So much to say...
Hello friends, this will indeed me a multifacited blog, covering the wide range of things that have happened since i last put finger to key and left a post on here. I am sorry that it has been so long!
First of all i should mention Thanksgiving. This holiday takes place the last Thursday of November. I was blessed to spend this this years celebrations with my housemates and their family. We ate an amazing turkey dinner with all the trimmings, and spent lots of time sitting round the table, talking and laughing. It was exactly what i needed.
November had been a tough month for me emotionally and spiritually i was burnt out, as a result of being so busy mentally and physically. It is always so hard for me to ask for help when i am struggling. I was trying to do everything myself and really becoming much too independant. It felt like if i let anything go, everything would crumble, and if that happened, I felt like I would be the one left to pick it all up again, which felt like more work than simply holding onto everything in the first place!! The weekend after Thanksgiving I took a mini retreat and stayed at my friend Sarah's house. I had lots of time alone to pray, journal, read and think. This time was so important for me to be able to get my perspective back. I realised that my focus had switched from discipling and serving the students and showing Christs' love to them, my community and the city of Seattle. Instead my time and stress was taken up with making schedules and lists, then checking off said lists or maybe just making even more lists?!! I was so caught up in this whirlwind that i didn't know how to stop.

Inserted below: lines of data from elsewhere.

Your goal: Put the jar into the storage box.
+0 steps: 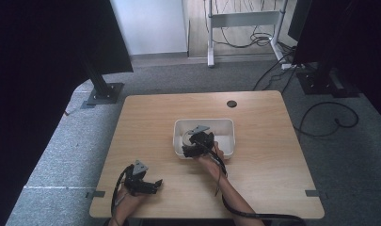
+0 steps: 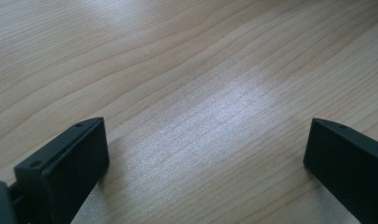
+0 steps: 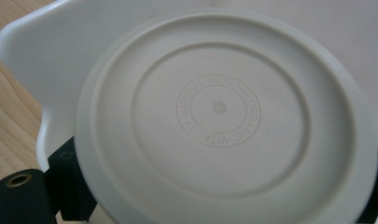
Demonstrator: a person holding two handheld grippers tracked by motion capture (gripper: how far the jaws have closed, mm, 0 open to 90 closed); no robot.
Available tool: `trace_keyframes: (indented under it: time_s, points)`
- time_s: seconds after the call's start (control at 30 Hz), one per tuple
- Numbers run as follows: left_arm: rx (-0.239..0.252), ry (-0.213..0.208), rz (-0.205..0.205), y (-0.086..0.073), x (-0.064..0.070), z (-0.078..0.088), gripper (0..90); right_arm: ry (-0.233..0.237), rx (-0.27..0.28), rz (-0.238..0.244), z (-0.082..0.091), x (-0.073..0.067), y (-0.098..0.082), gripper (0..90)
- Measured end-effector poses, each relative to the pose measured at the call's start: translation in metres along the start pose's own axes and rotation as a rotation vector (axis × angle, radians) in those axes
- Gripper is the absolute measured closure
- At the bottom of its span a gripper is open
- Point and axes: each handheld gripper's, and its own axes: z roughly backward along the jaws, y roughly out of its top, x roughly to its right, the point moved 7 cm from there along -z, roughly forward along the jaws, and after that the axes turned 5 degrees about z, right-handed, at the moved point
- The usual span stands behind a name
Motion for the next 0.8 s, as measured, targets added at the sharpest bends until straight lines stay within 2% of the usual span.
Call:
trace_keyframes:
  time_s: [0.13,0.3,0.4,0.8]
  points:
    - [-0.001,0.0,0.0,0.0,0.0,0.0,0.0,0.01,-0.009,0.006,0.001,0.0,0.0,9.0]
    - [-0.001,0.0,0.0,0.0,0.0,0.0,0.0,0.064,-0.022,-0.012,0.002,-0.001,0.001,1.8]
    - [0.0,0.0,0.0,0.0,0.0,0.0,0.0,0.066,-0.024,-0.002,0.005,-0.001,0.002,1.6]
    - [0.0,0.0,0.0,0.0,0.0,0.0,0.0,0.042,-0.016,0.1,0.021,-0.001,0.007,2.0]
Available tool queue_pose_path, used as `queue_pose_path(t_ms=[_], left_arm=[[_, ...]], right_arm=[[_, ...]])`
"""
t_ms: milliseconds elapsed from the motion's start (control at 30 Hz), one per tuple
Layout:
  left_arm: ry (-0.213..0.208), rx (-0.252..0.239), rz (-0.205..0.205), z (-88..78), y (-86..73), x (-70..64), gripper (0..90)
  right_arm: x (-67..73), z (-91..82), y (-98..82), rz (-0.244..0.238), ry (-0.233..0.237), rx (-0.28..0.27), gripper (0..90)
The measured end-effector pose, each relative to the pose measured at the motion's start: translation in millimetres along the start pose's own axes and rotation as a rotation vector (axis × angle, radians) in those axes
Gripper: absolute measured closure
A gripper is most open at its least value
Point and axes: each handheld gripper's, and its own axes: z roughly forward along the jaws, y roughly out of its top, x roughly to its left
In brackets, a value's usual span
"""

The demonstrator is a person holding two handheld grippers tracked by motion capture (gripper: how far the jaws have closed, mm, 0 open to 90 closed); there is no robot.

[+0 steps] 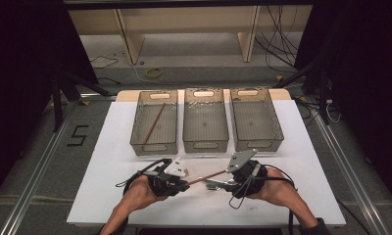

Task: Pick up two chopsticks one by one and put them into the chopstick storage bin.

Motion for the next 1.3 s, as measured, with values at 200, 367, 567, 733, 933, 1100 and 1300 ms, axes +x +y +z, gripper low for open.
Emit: queue_pose_path(t_ms=[200,367,567,733,933,1100,1300], left_arm=[[0.054,-0.041,-0.084,-11.5,-6.4,14.7,82.5],[0.094,-0.075,-0.158,-20.8,-11.6,26.8,82.5],[0.124,-0.106,-0.216,-29.6,-16.8,37.4,82.6],[0.134,-0.120,-0.241,-34.5,-18.8,43.0,82.6],[0.160,-0.144,-0.277,-41.0,-19.3,51.0,82.6],[0.187,-0.173,-0.313,-47.4,-20.8,61.2,82.6],[0.226,-0.208,-0.362,-54.6,-23.3,73.7,82.6]], right_arm=[[-6.1,-0.2,-6.7,0.047,-0.002,-0.029,39.4],[-9.7,0.3,-15.8,0.089,0.002,-0.038,37.9],[-10.9,1.6,-26.0,0.114,0.007,-0.033,37.4],[-11.7,2.0,-31.0,0.129,0.005,-0.029,37.4],[-11.8,3.0,-35.5,0.144,0.005,-0.028,36.9],[-12.3,3.8,-39.3,0.161,0.001,-0.033,35.8],[-12.3,5.7,-43.6,0.172,0.008,-0.031,34.1]])
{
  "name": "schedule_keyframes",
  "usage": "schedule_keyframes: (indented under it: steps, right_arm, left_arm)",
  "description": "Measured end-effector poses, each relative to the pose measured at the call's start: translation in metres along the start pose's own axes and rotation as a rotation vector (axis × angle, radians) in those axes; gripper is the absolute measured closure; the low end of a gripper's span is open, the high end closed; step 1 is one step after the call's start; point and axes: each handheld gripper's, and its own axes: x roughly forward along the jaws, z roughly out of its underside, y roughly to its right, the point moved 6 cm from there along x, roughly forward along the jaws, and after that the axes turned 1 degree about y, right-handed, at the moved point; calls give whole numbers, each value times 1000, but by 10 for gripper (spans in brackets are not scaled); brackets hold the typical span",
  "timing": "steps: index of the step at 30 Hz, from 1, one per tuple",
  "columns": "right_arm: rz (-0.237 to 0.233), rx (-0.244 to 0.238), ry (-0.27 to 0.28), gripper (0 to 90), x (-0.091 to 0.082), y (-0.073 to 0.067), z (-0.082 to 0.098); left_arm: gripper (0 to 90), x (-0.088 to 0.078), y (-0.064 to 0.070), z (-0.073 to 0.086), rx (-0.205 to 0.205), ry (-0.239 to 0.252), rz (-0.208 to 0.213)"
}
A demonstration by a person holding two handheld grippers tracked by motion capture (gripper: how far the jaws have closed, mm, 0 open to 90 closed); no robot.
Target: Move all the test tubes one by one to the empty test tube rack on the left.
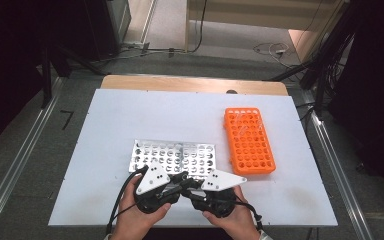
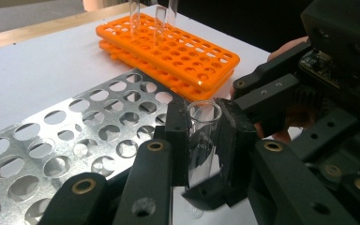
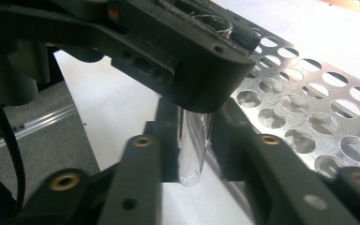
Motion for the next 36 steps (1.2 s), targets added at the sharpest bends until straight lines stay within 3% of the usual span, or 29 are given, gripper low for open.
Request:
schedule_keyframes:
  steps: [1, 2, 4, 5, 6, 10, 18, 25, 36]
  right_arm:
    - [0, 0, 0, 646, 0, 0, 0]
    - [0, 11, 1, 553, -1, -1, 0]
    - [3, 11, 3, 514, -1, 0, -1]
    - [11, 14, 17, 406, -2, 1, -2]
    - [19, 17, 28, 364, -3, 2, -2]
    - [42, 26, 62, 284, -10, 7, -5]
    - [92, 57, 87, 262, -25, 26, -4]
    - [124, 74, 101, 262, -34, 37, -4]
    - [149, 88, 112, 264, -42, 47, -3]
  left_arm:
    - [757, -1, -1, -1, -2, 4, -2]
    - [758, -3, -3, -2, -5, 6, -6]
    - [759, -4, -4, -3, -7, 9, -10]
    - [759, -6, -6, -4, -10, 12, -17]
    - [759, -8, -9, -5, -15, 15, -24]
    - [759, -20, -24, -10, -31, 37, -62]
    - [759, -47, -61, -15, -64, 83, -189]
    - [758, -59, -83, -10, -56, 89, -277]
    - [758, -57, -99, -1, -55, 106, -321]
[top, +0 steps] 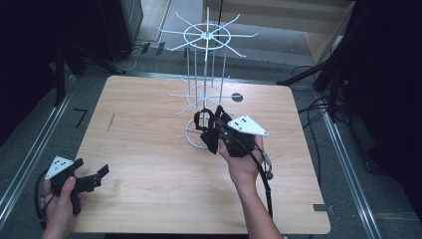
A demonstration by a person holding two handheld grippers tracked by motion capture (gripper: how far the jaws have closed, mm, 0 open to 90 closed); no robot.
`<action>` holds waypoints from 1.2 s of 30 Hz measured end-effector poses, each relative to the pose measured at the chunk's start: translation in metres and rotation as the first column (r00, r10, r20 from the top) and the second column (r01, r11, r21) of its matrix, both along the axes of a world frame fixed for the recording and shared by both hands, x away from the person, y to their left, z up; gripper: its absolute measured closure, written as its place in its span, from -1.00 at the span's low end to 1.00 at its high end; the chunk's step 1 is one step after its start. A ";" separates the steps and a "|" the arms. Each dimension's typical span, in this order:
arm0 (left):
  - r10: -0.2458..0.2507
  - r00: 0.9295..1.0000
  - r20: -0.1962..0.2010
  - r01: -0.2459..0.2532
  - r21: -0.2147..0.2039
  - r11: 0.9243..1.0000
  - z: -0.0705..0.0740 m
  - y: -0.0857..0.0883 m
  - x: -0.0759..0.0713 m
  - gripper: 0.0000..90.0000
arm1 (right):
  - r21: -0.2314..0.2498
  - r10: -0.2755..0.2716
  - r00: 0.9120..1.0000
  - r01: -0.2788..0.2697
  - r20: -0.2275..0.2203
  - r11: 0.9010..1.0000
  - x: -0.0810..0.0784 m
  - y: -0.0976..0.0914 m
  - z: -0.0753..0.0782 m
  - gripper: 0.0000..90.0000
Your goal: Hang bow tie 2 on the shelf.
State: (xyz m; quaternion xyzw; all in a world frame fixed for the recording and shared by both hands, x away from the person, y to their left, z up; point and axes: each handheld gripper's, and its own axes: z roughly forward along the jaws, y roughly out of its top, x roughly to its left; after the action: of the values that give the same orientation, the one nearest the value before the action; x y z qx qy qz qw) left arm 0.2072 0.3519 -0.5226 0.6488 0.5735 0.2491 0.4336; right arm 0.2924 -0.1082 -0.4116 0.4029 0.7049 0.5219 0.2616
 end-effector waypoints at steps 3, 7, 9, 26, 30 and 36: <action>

After this time away i really able to do the things i would have said were my priority, and hand over or make less important the things that had been consuming my time but brought me no life whatsoever. Since then I have truly been able to enjoy this school much more, and especially my one on one times, which i would have said were my favourite parts of the week, but somehow became such a burden. I was reminded how much i love what i do, and also gave me a huge illustration of God's grace at work in my life during a time when i had nothing to give and could have potentially done some damage to the people and relationships i care about here as i was living in my own strength, and feeling very stressed. I see His covering so evident during that time.
Here is picture from the Thanksgiving parade, the cheerleaders brave the weather and smile as they spread holiday cheer!
1 Comments:
It's so great to hear what God is doing in your life. Isn't His grace amazing!